If you're talking about a recording or rehearsal studio then you're unlikely to have much available light in my experience, you'll have no daylight and chances are that the studio lighting will be low level, even if everything is turned up to 11
However, it does have the great advantage that you can move around wherever you want and take time to evaluate your shots as you go along, in fact if you can connect to your Mac laptop (if you have one) or download as you go, then it gives you/band a way to see if you're getting the shots you want. If it is a smallish recording studio then even just a bounced on camera flash will give you some fairly even lighting. I suggest you post very precise details then everyone can post more relevant advice, at the moment we're all having to guess the parameters.
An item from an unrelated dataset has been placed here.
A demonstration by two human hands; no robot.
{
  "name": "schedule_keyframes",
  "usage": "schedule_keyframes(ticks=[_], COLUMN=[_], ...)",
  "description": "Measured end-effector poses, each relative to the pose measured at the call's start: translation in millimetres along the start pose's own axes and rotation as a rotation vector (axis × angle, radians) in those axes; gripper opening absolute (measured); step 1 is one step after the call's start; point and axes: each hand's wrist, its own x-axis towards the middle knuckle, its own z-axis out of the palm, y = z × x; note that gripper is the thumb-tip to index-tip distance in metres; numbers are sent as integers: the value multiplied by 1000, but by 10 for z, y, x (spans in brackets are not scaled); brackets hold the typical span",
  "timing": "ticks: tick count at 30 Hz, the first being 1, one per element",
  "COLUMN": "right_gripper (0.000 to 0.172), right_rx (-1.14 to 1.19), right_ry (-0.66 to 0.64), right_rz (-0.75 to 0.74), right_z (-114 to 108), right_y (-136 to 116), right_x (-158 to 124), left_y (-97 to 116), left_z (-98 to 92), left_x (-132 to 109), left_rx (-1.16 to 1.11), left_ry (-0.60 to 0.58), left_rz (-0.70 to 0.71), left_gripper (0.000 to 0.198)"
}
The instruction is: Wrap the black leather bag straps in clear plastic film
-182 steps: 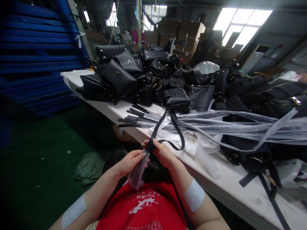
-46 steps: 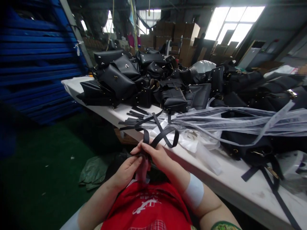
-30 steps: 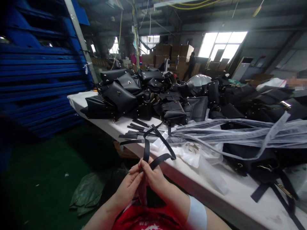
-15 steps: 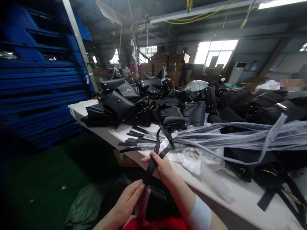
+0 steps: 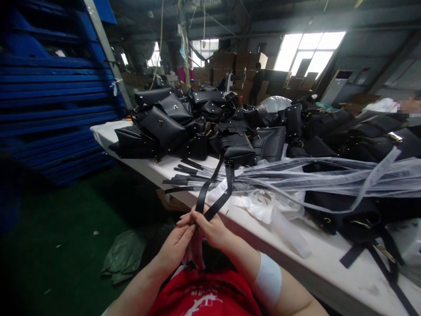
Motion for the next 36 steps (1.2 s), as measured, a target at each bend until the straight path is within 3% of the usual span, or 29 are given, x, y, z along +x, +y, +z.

So, how many band members, what music genre, what is their style, age range, what are pics for (just a record of them now, for flyers, cd cover, posters, press releases, etc) as it makes a huge difference to what is required, are they aiming for fun/local/national/international stardom
, you need to find out approximate size and details of studio, precisely what equipment do you have available (I'm not familiar with Rebel, so what speed is the 17-85 and is it variable or fixed f-stop) have you got any types of off-camera flash/tungsten (even putting in some high wattage photo bulbs into studio lights may be possible, which could give some great available light/mood shots), etc...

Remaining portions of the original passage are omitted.